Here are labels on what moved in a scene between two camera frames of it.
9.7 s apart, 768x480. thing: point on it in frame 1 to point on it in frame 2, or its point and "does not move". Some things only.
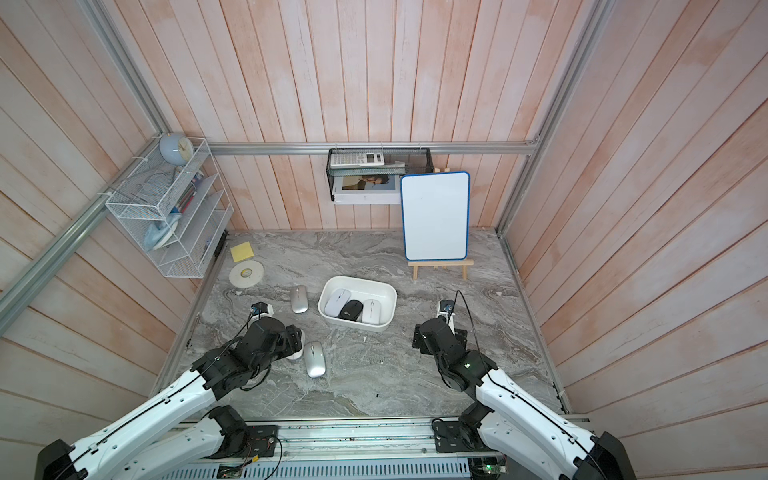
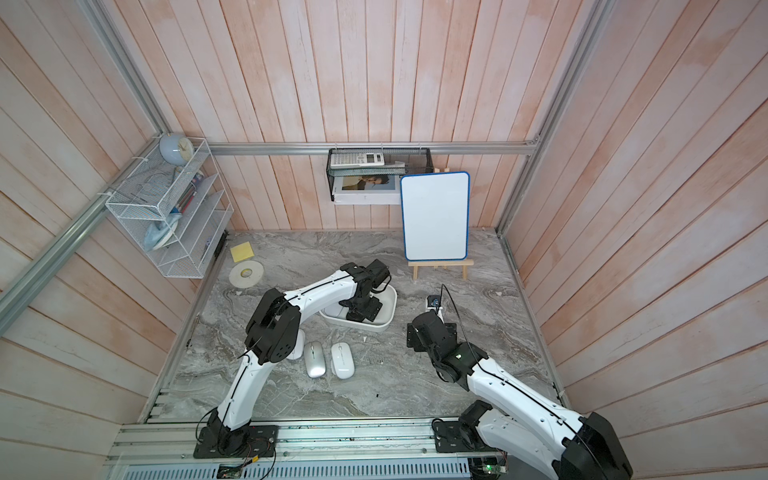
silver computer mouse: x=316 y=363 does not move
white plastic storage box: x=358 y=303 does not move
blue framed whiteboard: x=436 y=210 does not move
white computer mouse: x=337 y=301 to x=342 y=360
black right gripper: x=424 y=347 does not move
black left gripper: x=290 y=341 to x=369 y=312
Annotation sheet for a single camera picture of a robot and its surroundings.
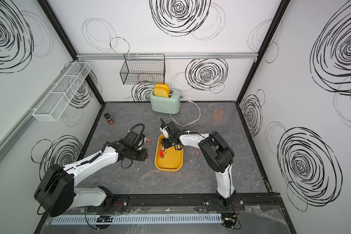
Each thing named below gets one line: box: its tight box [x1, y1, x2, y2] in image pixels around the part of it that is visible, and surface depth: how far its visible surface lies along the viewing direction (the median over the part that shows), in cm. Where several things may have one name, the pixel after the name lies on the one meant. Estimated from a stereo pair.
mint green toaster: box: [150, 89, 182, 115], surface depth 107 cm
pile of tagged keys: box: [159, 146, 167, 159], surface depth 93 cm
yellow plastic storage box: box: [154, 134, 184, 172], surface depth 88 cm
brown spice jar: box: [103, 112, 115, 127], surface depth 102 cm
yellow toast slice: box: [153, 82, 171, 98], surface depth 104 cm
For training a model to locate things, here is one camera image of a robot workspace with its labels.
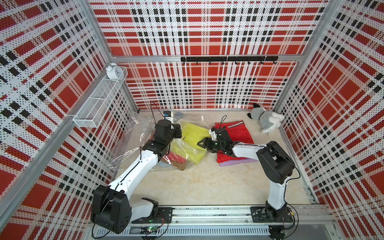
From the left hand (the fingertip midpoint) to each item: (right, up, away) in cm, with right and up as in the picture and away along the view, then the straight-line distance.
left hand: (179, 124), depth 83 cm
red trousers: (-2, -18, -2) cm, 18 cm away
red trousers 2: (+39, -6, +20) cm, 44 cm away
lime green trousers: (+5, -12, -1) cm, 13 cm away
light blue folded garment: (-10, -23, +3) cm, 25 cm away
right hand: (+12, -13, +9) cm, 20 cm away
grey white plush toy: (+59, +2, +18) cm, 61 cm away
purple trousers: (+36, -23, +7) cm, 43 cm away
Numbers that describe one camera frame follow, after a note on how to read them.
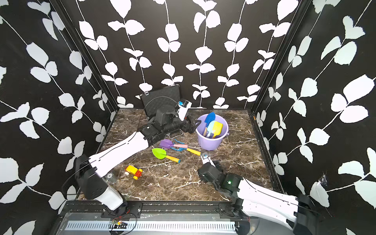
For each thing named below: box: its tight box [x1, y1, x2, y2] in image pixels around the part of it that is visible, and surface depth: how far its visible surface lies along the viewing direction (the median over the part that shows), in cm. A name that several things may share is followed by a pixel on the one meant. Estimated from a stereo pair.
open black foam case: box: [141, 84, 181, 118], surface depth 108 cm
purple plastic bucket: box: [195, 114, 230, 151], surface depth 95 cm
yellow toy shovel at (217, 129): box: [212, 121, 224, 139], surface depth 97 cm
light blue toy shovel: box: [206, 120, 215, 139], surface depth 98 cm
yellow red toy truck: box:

EXERCISE AIM: Provide the number of lines above containing "picture" and nothing else.

WRITTEN REPLY: 2